WHAT YOU NEED TO DO: Go through the material below and please tally the lines that hold the word "camera"; the number alone is the answer.

BEGIN RECORDS SHOWN

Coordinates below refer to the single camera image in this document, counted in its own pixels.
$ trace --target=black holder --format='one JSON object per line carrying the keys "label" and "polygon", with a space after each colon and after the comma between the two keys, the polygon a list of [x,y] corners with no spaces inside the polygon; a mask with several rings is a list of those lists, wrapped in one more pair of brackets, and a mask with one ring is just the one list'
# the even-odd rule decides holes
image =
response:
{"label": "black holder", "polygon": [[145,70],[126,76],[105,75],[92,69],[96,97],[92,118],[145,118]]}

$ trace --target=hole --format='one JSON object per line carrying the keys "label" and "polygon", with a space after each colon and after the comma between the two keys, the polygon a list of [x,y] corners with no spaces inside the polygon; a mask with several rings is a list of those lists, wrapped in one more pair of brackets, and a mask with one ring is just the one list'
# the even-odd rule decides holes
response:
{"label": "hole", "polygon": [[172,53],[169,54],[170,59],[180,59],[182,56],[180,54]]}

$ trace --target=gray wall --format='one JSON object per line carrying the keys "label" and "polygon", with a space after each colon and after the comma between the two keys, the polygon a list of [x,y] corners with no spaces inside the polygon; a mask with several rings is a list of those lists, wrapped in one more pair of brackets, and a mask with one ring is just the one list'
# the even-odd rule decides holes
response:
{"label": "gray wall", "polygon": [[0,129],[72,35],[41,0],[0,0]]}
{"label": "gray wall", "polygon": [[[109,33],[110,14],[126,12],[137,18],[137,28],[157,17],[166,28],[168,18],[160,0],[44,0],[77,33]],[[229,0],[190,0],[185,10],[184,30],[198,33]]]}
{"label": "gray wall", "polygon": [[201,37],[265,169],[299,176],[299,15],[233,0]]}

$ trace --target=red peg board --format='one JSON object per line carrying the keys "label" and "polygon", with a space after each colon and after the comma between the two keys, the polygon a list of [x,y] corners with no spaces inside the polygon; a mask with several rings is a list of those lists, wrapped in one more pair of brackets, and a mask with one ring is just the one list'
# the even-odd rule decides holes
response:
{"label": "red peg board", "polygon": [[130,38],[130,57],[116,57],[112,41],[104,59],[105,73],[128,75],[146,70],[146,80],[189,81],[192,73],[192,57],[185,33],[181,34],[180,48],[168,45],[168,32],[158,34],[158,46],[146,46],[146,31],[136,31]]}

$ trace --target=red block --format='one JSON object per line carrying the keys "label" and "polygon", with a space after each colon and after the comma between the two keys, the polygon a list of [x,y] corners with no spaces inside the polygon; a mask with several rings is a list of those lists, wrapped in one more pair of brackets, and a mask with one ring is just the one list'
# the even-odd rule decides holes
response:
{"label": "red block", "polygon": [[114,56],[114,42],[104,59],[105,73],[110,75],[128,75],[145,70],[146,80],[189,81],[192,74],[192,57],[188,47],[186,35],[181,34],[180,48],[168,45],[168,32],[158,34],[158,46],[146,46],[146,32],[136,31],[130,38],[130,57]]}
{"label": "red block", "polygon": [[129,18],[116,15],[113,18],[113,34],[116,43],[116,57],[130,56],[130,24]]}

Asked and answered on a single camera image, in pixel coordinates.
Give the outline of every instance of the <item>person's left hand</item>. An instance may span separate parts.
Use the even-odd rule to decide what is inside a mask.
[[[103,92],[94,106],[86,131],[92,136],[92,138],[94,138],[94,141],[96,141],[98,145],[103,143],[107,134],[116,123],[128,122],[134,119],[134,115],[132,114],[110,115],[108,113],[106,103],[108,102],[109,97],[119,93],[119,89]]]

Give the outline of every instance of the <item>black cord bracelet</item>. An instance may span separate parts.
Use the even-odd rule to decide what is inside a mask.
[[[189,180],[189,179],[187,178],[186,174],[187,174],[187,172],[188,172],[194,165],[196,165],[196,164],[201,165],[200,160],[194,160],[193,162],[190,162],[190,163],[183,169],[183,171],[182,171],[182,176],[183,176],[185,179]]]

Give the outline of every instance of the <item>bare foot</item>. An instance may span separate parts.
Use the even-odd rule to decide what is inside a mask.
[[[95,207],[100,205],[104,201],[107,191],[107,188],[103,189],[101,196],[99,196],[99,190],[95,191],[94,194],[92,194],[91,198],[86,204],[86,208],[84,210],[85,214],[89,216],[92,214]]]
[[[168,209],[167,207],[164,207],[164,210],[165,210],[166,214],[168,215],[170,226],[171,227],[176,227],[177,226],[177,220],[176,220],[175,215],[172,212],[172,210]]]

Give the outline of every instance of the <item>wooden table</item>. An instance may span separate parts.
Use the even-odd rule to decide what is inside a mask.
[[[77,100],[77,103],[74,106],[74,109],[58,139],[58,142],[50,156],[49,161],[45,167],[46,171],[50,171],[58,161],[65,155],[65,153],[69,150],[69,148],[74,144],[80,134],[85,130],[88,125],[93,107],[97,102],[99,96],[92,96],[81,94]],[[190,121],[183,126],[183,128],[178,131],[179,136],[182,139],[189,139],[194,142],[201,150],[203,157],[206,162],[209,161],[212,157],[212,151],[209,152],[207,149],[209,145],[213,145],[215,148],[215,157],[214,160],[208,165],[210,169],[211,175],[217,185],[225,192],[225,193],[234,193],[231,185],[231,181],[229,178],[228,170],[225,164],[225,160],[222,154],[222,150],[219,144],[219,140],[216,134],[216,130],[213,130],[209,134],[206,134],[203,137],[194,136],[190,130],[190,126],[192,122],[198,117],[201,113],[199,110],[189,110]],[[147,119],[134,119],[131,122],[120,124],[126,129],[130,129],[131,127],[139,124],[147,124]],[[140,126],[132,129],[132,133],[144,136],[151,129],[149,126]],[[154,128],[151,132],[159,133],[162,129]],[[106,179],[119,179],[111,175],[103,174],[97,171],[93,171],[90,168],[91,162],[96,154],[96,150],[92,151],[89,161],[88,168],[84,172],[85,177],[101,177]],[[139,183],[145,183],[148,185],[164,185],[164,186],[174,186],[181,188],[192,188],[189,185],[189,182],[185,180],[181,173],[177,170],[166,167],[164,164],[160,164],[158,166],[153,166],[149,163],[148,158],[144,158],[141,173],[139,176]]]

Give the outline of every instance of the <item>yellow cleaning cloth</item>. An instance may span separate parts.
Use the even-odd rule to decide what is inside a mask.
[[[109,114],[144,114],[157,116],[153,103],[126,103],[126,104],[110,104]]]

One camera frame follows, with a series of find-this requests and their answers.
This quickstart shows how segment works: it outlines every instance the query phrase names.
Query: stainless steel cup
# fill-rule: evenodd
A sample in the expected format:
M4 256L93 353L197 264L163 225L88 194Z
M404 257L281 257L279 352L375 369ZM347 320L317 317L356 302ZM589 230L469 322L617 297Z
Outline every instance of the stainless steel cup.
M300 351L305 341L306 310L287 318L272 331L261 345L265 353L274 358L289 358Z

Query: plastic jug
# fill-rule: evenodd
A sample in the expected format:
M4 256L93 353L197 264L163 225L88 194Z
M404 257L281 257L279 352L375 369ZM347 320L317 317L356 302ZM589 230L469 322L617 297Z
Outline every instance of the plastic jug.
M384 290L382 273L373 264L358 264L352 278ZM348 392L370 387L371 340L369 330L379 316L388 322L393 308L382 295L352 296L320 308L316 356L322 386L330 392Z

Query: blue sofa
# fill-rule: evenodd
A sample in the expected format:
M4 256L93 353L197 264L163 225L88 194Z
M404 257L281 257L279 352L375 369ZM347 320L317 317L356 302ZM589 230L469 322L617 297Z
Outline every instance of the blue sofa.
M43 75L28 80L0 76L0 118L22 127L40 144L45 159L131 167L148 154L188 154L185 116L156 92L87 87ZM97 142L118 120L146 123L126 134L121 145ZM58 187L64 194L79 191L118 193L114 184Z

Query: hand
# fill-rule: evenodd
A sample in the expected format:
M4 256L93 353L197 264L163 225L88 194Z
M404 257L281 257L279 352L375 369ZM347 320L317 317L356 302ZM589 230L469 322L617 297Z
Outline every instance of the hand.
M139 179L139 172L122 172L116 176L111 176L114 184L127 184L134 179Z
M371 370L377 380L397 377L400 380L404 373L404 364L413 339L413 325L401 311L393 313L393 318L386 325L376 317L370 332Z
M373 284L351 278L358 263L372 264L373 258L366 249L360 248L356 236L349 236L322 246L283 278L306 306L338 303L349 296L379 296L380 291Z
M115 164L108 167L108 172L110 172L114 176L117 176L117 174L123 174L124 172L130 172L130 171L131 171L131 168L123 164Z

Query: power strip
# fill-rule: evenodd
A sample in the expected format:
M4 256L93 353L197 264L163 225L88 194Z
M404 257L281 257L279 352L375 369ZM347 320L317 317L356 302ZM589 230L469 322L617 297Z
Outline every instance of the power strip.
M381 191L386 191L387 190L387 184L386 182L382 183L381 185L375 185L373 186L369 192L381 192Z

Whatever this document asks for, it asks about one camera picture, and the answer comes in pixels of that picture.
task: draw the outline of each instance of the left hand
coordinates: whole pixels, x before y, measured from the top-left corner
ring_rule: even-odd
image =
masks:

END RECORDS SHOWN
BEGIN RECORDS SHOWN

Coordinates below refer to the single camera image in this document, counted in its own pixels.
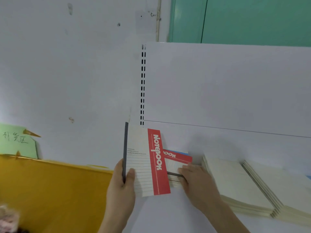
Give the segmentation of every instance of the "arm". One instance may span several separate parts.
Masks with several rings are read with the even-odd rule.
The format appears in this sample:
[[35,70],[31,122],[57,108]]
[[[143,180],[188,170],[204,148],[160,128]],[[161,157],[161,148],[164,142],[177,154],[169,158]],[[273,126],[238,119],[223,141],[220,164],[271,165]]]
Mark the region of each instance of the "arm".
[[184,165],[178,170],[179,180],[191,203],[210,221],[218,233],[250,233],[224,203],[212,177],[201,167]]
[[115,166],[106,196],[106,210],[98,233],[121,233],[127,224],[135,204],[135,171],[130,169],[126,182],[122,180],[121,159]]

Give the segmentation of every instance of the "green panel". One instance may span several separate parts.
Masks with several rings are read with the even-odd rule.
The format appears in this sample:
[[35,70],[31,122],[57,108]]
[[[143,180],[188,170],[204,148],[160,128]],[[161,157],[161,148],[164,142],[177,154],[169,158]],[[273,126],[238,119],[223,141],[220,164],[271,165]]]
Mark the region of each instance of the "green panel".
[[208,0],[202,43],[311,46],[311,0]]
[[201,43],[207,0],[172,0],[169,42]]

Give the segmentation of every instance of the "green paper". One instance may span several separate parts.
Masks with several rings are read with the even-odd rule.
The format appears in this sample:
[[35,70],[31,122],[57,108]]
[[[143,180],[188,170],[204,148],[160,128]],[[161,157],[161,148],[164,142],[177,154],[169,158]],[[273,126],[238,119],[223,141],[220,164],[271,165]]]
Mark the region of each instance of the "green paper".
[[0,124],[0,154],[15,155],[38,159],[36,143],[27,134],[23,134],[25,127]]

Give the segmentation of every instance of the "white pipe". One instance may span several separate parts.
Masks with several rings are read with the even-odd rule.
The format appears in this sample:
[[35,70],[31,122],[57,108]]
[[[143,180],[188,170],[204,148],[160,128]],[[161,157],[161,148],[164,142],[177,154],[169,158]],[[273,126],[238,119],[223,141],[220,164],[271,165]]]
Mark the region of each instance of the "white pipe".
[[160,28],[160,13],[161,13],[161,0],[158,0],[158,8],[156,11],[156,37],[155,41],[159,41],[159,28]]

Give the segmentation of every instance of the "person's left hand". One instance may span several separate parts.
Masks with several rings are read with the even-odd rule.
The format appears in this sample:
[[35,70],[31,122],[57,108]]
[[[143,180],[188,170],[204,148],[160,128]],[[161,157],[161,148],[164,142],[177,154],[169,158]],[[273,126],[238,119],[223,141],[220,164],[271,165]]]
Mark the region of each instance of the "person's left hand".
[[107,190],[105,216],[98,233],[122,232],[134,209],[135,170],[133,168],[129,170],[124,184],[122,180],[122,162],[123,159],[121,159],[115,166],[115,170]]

END RECORDS SHOWN

SOLUTION TO THIS EXERCISE: 5